Task requirements |
Only a number is expected in reply: the count of lines below where the word "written" occurs.

═══ Input ═══

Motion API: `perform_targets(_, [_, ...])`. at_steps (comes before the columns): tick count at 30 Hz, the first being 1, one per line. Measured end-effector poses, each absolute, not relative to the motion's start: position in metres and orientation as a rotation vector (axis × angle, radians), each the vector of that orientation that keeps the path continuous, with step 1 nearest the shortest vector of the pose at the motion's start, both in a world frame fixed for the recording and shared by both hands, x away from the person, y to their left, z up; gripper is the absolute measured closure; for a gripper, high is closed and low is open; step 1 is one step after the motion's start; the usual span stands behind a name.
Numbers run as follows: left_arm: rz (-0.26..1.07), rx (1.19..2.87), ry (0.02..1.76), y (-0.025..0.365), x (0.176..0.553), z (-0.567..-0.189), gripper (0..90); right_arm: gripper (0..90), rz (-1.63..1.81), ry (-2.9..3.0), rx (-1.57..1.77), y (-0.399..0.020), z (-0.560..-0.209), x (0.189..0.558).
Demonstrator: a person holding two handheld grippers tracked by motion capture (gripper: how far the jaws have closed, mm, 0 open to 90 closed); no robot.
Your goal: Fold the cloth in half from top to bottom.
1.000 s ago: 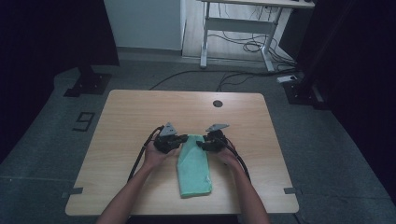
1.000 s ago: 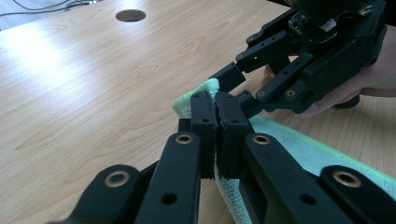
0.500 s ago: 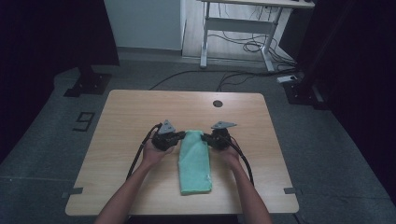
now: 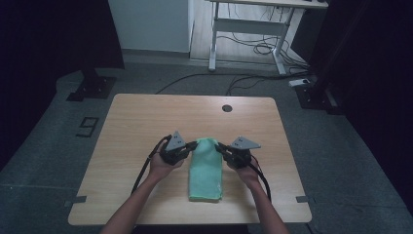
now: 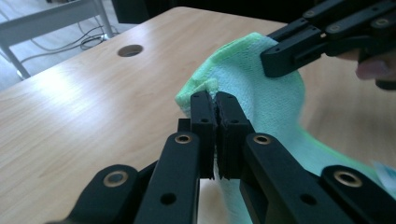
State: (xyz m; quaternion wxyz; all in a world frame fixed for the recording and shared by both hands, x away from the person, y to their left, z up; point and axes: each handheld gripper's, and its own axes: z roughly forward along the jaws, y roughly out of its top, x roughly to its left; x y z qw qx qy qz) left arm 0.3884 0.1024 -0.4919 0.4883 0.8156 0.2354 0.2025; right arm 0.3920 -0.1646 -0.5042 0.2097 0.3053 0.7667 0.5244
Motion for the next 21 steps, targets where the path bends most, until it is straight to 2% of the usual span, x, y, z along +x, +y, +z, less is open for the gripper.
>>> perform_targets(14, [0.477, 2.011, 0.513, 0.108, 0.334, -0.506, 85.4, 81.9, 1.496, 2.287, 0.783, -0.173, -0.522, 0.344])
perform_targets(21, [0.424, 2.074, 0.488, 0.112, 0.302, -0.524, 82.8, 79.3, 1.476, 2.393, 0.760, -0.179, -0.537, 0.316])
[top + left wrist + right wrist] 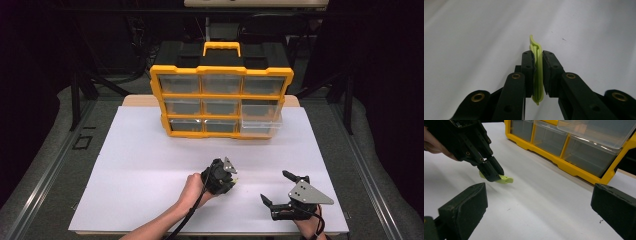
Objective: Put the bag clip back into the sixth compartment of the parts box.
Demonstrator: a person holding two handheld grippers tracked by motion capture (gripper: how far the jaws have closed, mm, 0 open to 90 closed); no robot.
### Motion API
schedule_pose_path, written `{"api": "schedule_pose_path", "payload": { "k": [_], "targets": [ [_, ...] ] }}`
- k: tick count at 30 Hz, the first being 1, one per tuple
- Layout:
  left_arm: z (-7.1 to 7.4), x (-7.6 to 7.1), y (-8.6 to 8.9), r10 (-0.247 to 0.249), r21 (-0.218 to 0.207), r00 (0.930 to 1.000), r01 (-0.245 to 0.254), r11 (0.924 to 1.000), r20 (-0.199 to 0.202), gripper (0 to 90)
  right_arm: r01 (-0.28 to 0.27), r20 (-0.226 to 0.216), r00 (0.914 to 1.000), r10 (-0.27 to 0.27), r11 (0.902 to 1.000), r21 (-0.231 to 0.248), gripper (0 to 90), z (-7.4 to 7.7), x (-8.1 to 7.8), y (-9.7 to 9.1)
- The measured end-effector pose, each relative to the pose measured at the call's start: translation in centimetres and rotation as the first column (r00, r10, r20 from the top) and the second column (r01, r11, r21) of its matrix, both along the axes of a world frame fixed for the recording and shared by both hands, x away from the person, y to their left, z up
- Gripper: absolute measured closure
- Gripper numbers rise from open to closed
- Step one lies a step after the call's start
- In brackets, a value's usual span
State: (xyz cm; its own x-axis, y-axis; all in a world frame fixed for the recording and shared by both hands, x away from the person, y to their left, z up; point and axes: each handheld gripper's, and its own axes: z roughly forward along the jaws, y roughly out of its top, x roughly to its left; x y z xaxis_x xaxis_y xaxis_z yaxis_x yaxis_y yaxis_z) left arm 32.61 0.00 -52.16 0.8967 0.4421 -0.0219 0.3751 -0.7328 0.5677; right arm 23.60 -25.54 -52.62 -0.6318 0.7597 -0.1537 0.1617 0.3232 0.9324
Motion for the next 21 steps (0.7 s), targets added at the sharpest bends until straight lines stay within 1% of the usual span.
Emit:
{"api": "schedule_pose_path", "payload": {
  "k": [1, 6, 16, 21],
  "targets": [
    [0.1, 0.0, 0.1, 0.000, 0.000, 1.0000, 0.000, 1.0000, -0.006, 80.4, 0.000, 0.000, 1.0000, 0.000, 1.0000, 0.000, 0.2, 0.0, 0.0, 0.0],
    [0.3, 0.2, 0.6, 0.000, 0.000, 0.9999, 0.000, 1.0000, -0.011, 80.4, -0.001, -0.001, 1.0000, 0.001, 1.0000, 0.001, 0.2, 0.0, 0.0, 0.0],
    [0.7, 0.9, 1.4, -0.010, 0.021, 0.9997, 0.010, 0.9997, -0.022, 80.3, -0.001, 0.000, 1.0000, 0.001, 1.0000, 0.000, 0.2, 0.0, 0.0, 0.0],
    [1.0, 1.2, 1.8, -0.017, 0.017, 0.9995, 0.018, 0.9997, -0.027, 80.3, -0.001, -0.002, 1.0000, 0.001, 1.0000, 0.004, 0.3, 0.0, 0.0, 0.0]
  ]
}}
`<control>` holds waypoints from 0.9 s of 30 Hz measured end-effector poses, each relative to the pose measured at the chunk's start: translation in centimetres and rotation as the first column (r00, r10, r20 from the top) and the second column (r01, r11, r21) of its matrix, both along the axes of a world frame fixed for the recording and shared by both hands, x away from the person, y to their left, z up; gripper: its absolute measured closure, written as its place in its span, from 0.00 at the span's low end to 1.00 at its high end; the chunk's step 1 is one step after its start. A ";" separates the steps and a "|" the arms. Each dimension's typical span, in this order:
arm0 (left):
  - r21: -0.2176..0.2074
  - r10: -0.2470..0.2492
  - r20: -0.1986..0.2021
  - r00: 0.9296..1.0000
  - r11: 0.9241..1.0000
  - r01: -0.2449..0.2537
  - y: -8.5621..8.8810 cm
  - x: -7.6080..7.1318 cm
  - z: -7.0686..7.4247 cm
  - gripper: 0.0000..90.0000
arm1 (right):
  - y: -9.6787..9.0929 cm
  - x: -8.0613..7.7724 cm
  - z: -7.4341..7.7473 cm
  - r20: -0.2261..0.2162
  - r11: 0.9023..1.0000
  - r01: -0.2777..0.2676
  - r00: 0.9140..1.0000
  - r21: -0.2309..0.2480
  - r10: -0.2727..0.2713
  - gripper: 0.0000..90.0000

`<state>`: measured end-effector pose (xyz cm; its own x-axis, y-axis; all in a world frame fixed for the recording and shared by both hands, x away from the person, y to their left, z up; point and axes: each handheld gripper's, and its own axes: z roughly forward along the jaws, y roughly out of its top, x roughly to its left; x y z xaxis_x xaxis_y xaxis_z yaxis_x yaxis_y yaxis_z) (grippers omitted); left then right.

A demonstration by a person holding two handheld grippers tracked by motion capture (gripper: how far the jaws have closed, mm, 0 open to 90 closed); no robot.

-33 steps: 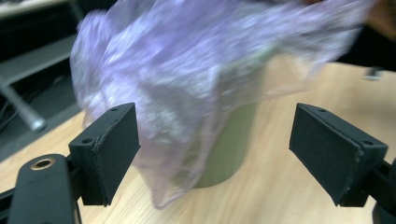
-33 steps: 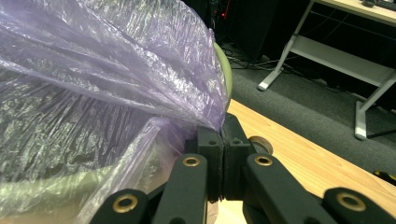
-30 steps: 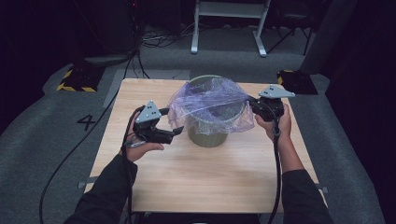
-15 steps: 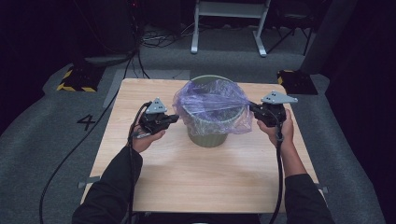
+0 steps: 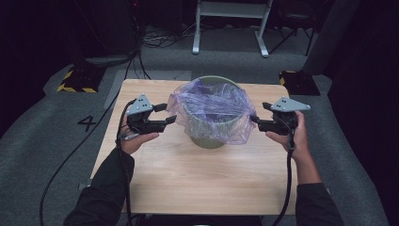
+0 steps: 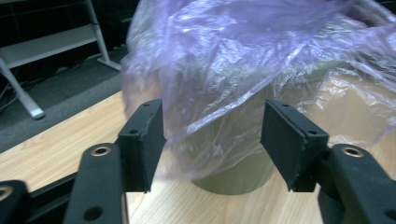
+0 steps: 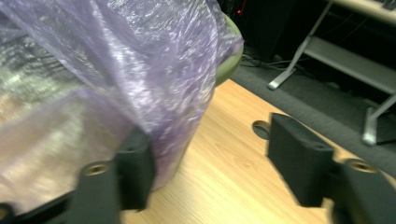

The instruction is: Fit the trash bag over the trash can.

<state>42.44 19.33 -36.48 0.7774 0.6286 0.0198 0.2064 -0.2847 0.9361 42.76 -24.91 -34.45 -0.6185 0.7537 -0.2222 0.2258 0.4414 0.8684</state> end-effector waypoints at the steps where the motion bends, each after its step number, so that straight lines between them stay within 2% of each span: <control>1: 0.007 0.009 0.002 1.000 1.000 -0.009 0.0 0.0 0.0 0.40 | -0.3 -0.3 0.0 0.006 1.000 0.008 1.000 -0.006 -0.008 0.30; 4: 0.015 0.015 -0.005 1.000 1.000 -0.015 0.0 0.5 0.0 0.36 | -1.0 -0.6 0.2 0.004 1.000 -0.004 1.000 -0.001 0.005 0.27; 8: 0.042 -0.013 -0.002 1.000 0.999 0.014 -0.4 1.3 0.4 0.34 | -1.3 -0.9 0.5 -0.001 0.993 -0.102 0.995 0.060 0.102 0.24; 10: 0.061 -0.007 0.001 1.000 0.998 0.007 -0.8 1.6 0.7 0.35 | -1.0 -1.1 0.8 0.011 0.988 -0.136 0.991 0.077 0.136 0.23; 13: 0.078 -0.004 0.011 1.000 0.997 0.003 -1.0 2.1 1.0 0.43 | -0.5 -1.4 1.1 0.032 0.981 -0.182 0.983 0.072 0.180 0.23; 14: 0.096 -0.003 0.018 1.000 0.995 0.001 -1.1 2.2 1.1 0.50 | -0.3 -1.5 1.2 0.040 0.978 -0.192 0.981 0.077 0.190 0.26; 16: 0.115 0.001 0.010 1.000 0.993 -0.002 -1.4 2.5 1.1 0.54 | 0.0 -1.5 1.3 0.048 0.975 -0.196 0.980 0.102 0.192 0.27; 17: 0.127 0.006 0.012 1.000 0.992 -0.008 -1.5 2.6 1.1 0.58 | 0.3 -1.5 1.4 0.051 0.975 -0.200 0.979 0.100 0.195 0.28; 19: 0.135 0.016 0.012 1.000 0.991 -0.018 -1.7 2.9 1.1 0.58 | 1.1 -1.4 1.6 0.061 0.982 -0.180 0.983 0.066 0.176 0.31; 21: 0.123 0.018 0.003 1.000 0.992 -0.018 -1.7 3.4 1.1 0.56 | 1.7 -1.1 1.7 0.059 0.983 -0.180 0.982 0.047 0.177 0.39; 22: 0.118 0.020 -0.001 1.000 0.993 -0.020 -1.7 3.6 1.1 0.53 | 2.0 -0.8 1.7 0.053 0.986 -0.161 0.986 0.037 0.159 0.44; 24: 0.123 0.029 -0.002 1.000 0.992 -0.028 -1.8 4.2 1.1 0.51 | 2.0 -0.1 1.7 0.041 0.988 -0.145 0.989 0.058 0.143 0.61; 25: 0.125 0.032 -0.015 0.999 0.992 -0.029 -1.8 4.6 1.0 0.51 | 2.1 0.3 1.7 0.035 0.992 -0.115 0.993 0.059 0.113 0.68; 27: 0.129 0.030 -0.022 0.999 0.991 -0.027 -2.0 5.3 0.9 0.51 | 2.1 1.0 1.7 0.029 0.992 -0.105 0.994 0.072 0.103 0.79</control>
<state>47.71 17.36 -35.58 0.7605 0.6440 0.0832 0.2382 -0.3958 0.8869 43.78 -22.78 -32.74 -0.6894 0.7004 -0.1849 0.1598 0.3959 0.9043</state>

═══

Result of the task |
2